Author : sharjeelsayed
Score : 163 points
Date : 2021-08-27 15:56 UTC (7 hours ago)
(HTM) web link (www.bleepingcomputer.com)
(TXT) w3m dump (www.bleepingcomputer.com)
| donmcronald wrote:
| > For greater transparency going forward, if we make a change to
| an existing internal SSD, we commit to introducing a new model
| number whenever any related published specifications are
| impacted.
|
| I'll believe that when it happens. IMO it's fraud and after the
| SMR debacle everyone at Western Digital should know it's not ok,
| but they still tried to sneak it by everyone.
| bopbeepboop wrote:
| It's absolutely fraud, at scale and across state lines.
|
| They started selling product A, under a particular version
| number. They then substituted inferior product B _as the same
| version number_ , deceiving customers who were attempting to
| buy product A.
|
| They did this with what seems like explicit intent to trick
| customers attempting to buy product A into accepting the
| inferior product B.
|
| I think it speaks to the overt criminality of modern businesses
| that they did this.
|
| I hope we start seeing RICO and organized crime prosecutions
| against executives for this behavior.
| caconym_ wrote:
| +1
|
| I was wondering about the legality, since this seems to me to
| be bald-faced fraud and part of a consistent pattern at WD
| and other manufacturers. I guess the sticking point is
| proving that they _deliberately_ used faster components in
| earlier units to get good reviews?
|
| I'm sure they've been very careful to keep their
| conversations on this matter off the record. If only we had a
| government more interested in protecting its people from
| corporate malfeasance.
| kragen wrote:
| This kind of line-extension fraud is pretty common. Pyrex
| used to be a brand name for borosilicate glass, the kind you
| can safely heat to red heat on a Bunsen burner, and became
| popular for home baking dishes as well. At some point Corning
| started selling tempered soda-lime glass in the US as "Pyrex"

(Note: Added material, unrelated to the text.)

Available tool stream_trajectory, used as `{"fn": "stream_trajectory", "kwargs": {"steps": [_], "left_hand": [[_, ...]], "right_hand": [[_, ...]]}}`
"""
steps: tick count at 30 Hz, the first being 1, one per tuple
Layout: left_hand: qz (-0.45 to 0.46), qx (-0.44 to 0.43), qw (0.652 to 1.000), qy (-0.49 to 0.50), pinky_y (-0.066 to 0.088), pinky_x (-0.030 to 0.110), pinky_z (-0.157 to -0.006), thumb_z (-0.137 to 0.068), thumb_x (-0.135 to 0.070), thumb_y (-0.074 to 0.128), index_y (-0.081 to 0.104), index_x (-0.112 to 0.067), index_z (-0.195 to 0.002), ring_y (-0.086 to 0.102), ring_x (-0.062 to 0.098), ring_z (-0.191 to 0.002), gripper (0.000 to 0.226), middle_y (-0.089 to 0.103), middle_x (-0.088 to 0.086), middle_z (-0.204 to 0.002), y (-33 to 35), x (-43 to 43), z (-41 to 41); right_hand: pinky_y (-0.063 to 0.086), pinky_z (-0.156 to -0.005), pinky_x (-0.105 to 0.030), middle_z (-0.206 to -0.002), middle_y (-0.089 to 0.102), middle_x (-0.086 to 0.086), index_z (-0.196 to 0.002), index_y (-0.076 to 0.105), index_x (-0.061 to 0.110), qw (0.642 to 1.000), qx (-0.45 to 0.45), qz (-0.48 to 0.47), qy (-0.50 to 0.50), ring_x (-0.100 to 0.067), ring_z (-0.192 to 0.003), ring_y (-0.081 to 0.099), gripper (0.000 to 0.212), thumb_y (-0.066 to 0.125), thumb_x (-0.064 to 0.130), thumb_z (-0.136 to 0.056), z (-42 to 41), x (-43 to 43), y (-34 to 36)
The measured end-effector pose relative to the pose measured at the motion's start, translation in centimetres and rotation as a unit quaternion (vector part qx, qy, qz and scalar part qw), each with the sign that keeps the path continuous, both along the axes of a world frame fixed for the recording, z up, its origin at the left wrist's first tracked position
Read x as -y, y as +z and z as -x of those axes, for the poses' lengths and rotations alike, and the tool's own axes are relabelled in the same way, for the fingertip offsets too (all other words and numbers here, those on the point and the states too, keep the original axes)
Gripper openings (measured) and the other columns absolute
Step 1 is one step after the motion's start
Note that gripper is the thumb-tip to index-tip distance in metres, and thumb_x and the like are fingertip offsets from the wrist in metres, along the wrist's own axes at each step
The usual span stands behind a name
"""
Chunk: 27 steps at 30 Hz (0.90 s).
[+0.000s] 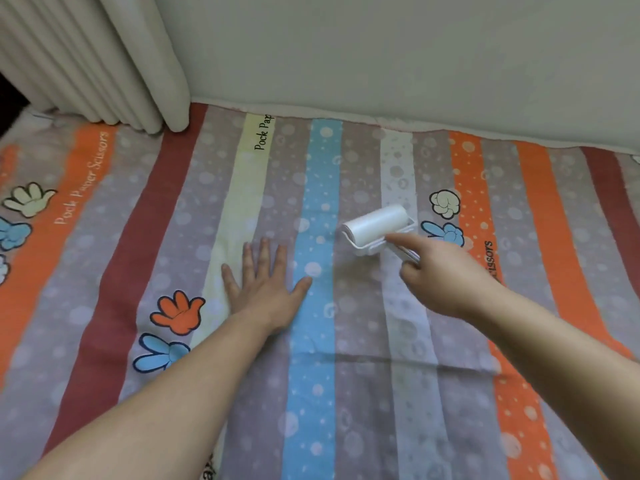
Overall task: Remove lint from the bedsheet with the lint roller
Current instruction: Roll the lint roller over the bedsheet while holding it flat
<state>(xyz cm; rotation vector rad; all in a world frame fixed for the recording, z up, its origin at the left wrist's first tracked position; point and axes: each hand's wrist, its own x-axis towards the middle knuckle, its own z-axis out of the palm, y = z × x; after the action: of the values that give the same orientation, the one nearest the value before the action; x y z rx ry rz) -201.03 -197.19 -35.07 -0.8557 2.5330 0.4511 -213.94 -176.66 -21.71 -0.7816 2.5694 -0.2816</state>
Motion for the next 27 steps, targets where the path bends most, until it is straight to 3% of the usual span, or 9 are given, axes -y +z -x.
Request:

| as well, which can explode if subjected to thermal shock, a
| decision that causes several cooks per year to end up covered
| in turkey grease and glass shards. Saran was Dow's trademark
| for polyvinylidene chloride, a superior chemical protective
| layer, which became popular as a plastic wrap as a way to
| preserve food against evaporation and rancidification through
| oxygen ingress; now Dow sells Saran Wrap that contains no
| Saran, instead consisting of polyethylene, which permits
| literally a thousand times as much oxygen through. Similarly
| there are lines of Sudafed that contain no pseudoephedrine,
| Kaopectate that no longer contains kaolin or pectin (only in
| the US), and so on.
|
| In electronics, substituting inferior components after the
| initial launch of a product has become routine, and it isn't
| even always intentional fraud; the manufacturer may honestly
| believe the new, cheaper parts are equivalent to the original
| parts.
|
| I think you will see organized crime prosecutions against
| executives for this behavior, but only in PRC.
| sschueller wrote:
| They also surely didn't ship the slow units to the
| reviewers...
| theogravity wrote:
| Not surprised they'd hide it considering the WD Red CMR debacle
| where they didn't notify customers that they changed from CMR to
| SMR.
|
| https://news.ycombinator.com/item?id=22875094
| deckard1 wrote:
| last I checked they still make you hunt for the CMR/SMR info on
| their webpage by having to _match model numbers_. Talk about
| scummy. Not to mention they did this with their NAS lineup,
| which is like hitting a hornet nest with a stick.
|
| The other thing HDD manufacturers apparently lie about is RPM.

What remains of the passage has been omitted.